### Problem
The records follow. Filter them to the lines that hold "gripper".

[Information given]

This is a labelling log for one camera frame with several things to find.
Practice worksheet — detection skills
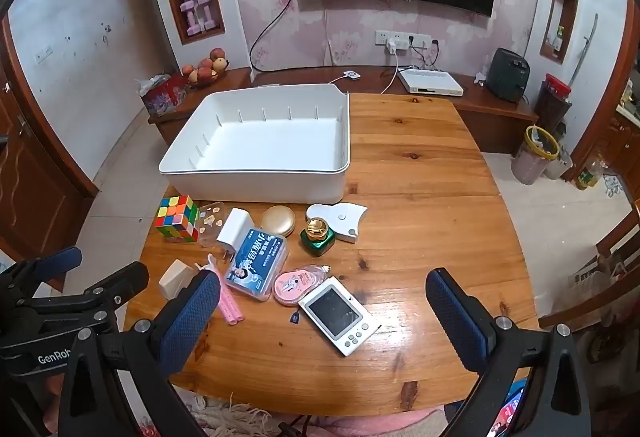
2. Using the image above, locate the pile of peaches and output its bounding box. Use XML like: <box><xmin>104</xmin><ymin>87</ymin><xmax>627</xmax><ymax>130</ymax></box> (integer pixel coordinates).
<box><xmin>181</xmin><ymin>47</ymin><xmax>230</xmax><ymax>85</ymax></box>

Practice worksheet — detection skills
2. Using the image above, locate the beige small case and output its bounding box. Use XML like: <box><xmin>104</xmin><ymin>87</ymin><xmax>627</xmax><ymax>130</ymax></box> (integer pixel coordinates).
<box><xmin>159</xmin><ymin>259</ymin><xmax>197</xmax><ymax>302</ymax></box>

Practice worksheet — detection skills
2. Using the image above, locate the white cat-shaped holder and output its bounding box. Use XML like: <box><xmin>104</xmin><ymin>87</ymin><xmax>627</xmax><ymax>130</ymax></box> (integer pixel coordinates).
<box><xmin>305</xmin><ymin>201</ymin><xmax>368</xmax><ymax>244</ymax></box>

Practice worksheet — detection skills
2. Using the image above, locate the white wall outlet strip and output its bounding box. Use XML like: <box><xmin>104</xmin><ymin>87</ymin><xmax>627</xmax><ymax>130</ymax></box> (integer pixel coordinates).
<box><xmin>375</xmin><ymin>30</ymin><xmax>431</xmax><ymax>49</ymax></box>

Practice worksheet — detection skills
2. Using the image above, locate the clear box with blue label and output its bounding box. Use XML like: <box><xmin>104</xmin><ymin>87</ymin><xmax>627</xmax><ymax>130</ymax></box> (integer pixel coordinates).
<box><xmin>223</xmin><ymin>227</ymin><xmax>290</xmax><ymax>302</ymax></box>

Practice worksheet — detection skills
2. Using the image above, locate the white wall charger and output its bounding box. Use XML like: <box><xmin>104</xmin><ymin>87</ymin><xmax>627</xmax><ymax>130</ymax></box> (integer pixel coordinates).
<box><xmin>216</xmin><ymin>208</ymin><xmax>257</xmax><ymax>264</ymax></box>

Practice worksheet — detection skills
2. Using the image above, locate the green jar with gold lid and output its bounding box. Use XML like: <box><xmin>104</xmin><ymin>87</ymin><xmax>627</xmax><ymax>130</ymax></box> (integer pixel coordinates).
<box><xmin>300</xmin><ymin>217</ymin><xmax>337</xmax><ymax>257</ymax></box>

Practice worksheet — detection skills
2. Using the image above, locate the white fringed rug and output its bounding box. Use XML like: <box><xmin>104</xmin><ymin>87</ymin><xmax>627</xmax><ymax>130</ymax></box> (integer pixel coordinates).
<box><xmin>182</xmin><ymin>392</ymin><xmax>283</xmax><ymax>437</ymax></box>

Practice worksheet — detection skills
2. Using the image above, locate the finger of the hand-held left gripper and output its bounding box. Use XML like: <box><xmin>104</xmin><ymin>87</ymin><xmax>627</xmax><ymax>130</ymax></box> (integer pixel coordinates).
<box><xmin>84</xmin><ymin>261</ymin><xmax>150</xmax><ymax>318</ymax></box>
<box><xmin>0</xmin><ymin>246</ymin><xmax>84</xmax><ymax>304</ymax></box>

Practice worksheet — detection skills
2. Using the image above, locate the pink correction tape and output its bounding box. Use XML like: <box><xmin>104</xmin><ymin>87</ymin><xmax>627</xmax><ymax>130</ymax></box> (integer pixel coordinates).
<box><xmin>272</xmin><ymin>264</ymin><xmax>332</xmax><ymax>308</ymax></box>

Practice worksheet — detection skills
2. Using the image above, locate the wooden chair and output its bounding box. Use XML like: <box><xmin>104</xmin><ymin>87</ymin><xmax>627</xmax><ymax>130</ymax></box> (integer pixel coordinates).
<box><xmin>537</xmin><ymin>200</ymin><xmax>640</xmax><ymax>363</ymax></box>

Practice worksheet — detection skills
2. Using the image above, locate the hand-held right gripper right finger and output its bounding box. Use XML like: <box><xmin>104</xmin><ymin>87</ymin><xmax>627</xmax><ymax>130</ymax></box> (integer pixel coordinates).
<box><xmin>425</xmin><ymin>267</ymin><xmax>593</xmax><ymax>437</ymax></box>

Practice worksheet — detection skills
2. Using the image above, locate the pink tube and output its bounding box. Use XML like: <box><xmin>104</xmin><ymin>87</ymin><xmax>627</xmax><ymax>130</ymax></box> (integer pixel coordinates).
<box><xmin>207</xmin><ymin>254</ymin><xmax>244</xmax><ymax>325</ymax></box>

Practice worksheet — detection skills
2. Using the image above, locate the black television cable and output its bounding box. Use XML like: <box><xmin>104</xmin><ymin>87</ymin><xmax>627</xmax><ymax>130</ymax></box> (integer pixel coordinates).
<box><xmin>248</xmin><ymin>0</ymin><xmax>302</xmax><ymax>73</ymax></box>

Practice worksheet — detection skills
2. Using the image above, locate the brown wooden door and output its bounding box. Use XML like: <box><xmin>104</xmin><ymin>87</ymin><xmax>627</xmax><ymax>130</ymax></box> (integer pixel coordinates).
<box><xmin>0</xmin><ymin>17</ymin><xmax>101</xmax><ymax>290</ymax></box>

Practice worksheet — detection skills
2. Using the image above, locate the white handheld screen device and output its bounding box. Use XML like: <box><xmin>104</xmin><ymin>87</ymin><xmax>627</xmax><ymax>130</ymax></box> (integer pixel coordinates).
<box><xmin>298</xmin><ymin>278</ymin><xmax>383</xmax><ymax>358</ymax></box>

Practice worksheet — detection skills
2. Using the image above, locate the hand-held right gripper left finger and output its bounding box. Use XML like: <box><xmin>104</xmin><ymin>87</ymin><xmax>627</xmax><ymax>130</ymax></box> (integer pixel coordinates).
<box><xmin>60</xmin><ymin>269</ymin><xmax>222</xmax><ymax>437</ymax></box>

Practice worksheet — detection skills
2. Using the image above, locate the small clear plastic box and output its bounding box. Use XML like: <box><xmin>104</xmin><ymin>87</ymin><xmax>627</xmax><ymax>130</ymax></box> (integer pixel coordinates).
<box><xmin>196</xmin><ymin>201</ymin><xmax>232</xmax><ymax>249</ymax></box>

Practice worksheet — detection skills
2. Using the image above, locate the person's pink clothing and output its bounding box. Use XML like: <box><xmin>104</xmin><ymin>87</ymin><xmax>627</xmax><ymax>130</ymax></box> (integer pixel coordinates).
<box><xmin>280</xmin><ymin>408</ymin><xmax>451</xmax><ymax>437</ymax></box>

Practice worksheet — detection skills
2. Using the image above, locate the yellow-rimmed trash bin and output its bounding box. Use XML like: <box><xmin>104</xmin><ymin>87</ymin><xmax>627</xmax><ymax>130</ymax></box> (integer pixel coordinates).
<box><xmin>511</xmin><ymin>126</ymin><xmax>560</xmax><ymax>185</ymax></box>

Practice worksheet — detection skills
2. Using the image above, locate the white bucket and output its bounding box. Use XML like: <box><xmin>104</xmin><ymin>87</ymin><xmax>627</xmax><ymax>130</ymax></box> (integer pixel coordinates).
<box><xmin>545</xmin><ymin>150</ymin><xmax>574</xmax><ymax>181</ymax></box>

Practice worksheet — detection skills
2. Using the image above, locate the grey curved stick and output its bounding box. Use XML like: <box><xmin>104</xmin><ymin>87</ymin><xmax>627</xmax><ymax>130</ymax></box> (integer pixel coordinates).
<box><xmin>569</xmin><ymin>14</ymin><xmax>599</xmax><ymax>89</ymax></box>

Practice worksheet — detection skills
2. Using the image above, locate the multicoloured puzzle cube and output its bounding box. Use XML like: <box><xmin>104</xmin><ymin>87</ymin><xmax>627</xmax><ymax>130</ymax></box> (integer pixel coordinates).
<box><xmin>155</xmin><ymin>195</ymin><xmax>199</xmax><ymax>244</ymax></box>

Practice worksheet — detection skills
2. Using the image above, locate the dark bin with red lid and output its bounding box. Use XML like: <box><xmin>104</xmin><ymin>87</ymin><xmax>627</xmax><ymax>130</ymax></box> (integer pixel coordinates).
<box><xmin>532</xmin><ymin>74</ymin><xmax>572</xmax><ymax>133</ymax></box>

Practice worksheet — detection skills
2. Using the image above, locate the wooden television cabinet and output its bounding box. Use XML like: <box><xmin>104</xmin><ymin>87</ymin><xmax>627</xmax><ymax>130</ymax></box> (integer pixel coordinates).
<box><xmin>147</xmin><ymin>66</ymin><xmax>538</xmax><ymax>155</ymax></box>

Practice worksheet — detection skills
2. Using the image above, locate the cooking oil bottle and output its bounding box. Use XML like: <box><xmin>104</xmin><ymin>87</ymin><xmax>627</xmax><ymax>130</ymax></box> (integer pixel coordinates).
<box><xmin>575</xmin><ymin>162</ymin><xmax>601</xmax><ymax>190</ymax></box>

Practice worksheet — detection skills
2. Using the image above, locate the red patterned gift bag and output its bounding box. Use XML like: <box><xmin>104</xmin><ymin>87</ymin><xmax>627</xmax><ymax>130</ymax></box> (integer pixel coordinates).
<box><xmin>137</xmin><ymin>74</ymin><xmax>188</xmax><ymax>118</ymax></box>

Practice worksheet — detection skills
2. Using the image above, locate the white set-top box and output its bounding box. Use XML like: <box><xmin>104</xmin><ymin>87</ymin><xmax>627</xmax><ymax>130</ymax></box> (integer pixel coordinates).
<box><xmin>398</xmin><ymin>68</ymin><xmax>465</xmax><ymax>95</ymax></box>

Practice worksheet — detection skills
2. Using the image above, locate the gold round compact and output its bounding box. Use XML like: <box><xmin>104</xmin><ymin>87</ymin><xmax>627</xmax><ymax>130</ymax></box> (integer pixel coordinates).
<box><xmin>260</xmin><ymin>205</ymin><xmax>300</xmax><ymax>238</ymax></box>

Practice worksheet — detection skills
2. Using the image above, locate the white plastic storage tray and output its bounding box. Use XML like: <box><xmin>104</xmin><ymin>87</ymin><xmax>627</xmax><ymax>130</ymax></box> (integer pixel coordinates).
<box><xmin>158</xmin><ymin>84</ymin><xmax>351</xmax><ymax>205</ymax></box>

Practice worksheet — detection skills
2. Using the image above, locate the black heater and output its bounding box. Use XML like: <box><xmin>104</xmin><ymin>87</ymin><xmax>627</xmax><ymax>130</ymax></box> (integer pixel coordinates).
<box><xmin>487</xmin><ymin>48</ymin><xmax>531</xmax><ymax>103</ymax></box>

[/Information given]

### Written answer
2. Using the image above, locate the finger of the hand-held left gripper and output its bounding box. Use XML like: <box><xmin>104</xmin><ymin>87</ymin><xmax>627</xmax><ymax>130</ymax></box> (integer pixel coordinates).
2. Using the image above, locate the hand-held right gripper right finger and output its bounding box. Use XML like: <box><xmin>104</xmin><ymin>87</ymin><xmax>627</xmax><ymax>130</ymax></box> (integer pixel coordinates).
2. Using the image above, locate the hand-held right gripper left finger and output its bounding box. Use XML like: <box><xmin>104</xmin><ymin>87</ymin><xmax>627</xmax><ymax>130</ymax></box> (integer pixel coordinates).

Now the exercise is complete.